To these lands have come — since our independence and even earlier — individuals and groups, often very numerous, seeking refuge, the product of international wars, civil wars, tyranny, religious and racial persecution, poverty and also extreme misery, far away or very close.

From all the countries of Europe, including the distant Russia, and America, and — the most hurtful — from Africa, brought as slaves.

Many came from compromised and compromising situations. They built this Uruguay; they forged its well-being, brought trades, seeds, knowledge, cultures and, finally, digging deep roots, sowed here their innumerable descendants. Also their own graves, before dying of old age. With their bones they became part of this, our very beloved land.

In turn and in due course, when we ourselves were going through bad times, we received a warm and opportune hand and asylum from numerous countries, even though we were “accused” by the tyranny at home of being very dangerous people.

And before, during and after, tens of thousands of compatriots left for all corners of the world because of poverty and lack of outlook.

Many of them, and their descendants who speak other languages, have been unable to return and represent for us — in addition to a heartache and an unfulfilled duty — the dear Diaspora.

It is for that reason that, following on the road of the famous parable, we feel this scenario because we suffered it in our own flesh, more as the pain of the wounded man than as the altruism of the Samaritan.

We are part of the world of the wounded victims. We belong to the huge majority of Humanity.

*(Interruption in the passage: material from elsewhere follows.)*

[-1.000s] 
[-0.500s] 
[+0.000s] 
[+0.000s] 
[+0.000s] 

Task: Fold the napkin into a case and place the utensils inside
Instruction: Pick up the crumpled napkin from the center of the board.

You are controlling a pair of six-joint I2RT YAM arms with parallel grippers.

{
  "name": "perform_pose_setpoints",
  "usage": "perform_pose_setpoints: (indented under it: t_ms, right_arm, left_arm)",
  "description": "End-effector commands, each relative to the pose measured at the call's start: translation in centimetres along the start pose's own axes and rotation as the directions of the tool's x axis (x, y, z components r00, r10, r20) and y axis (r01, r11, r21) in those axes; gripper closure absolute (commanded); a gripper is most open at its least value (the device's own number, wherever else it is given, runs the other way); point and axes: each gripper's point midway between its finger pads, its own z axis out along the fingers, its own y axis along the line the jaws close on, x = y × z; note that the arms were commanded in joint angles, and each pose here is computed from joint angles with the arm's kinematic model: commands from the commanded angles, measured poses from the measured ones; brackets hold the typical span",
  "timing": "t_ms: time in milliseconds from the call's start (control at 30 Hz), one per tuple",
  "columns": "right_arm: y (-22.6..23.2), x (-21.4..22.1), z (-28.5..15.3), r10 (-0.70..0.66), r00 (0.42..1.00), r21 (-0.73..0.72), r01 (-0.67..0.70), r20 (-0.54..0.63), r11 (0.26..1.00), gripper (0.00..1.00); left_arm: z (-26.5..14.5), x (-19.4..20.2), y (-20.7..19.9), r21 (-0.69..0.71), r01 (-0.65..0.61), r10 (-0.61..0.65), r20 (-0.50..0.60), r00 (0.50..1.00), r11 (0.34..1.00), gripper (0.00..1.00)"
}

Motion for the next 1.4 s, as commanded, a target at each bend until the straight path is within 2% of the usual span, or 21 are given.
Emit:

We mustn’t — and don’t want to — forget or lose that point of view, so we may see the raw realities, unfortunately as numerous as cruel, that today bang loudly on the doors of millions of consciences.

The occasion, now joyful, is propitious for us to again demand

  • the lifting of the unfair and unjustifiable embargo imposed on our sister Republic of Cuba, whose National Hero [José Martí] was consul of Paraguay, Argentina and Uruguay in New York;
  • the release of Oscar López Rivera, a 70-year-old Puerto Rican pro-independence fighter, a political prisoner in the United States for more than 30 years, 12 of which he has spent in solitary confinement;
  • and the release of Antonio Guerrero, Ramón Labañino and Gerardo Hernández, Cubans imprisoned in the United States for the past 16 years.

We are certain that these unsatisfied demands would open broad avenues to a process of peace, understanding, progress and well-being for all the people who inhabit that vital region of our America.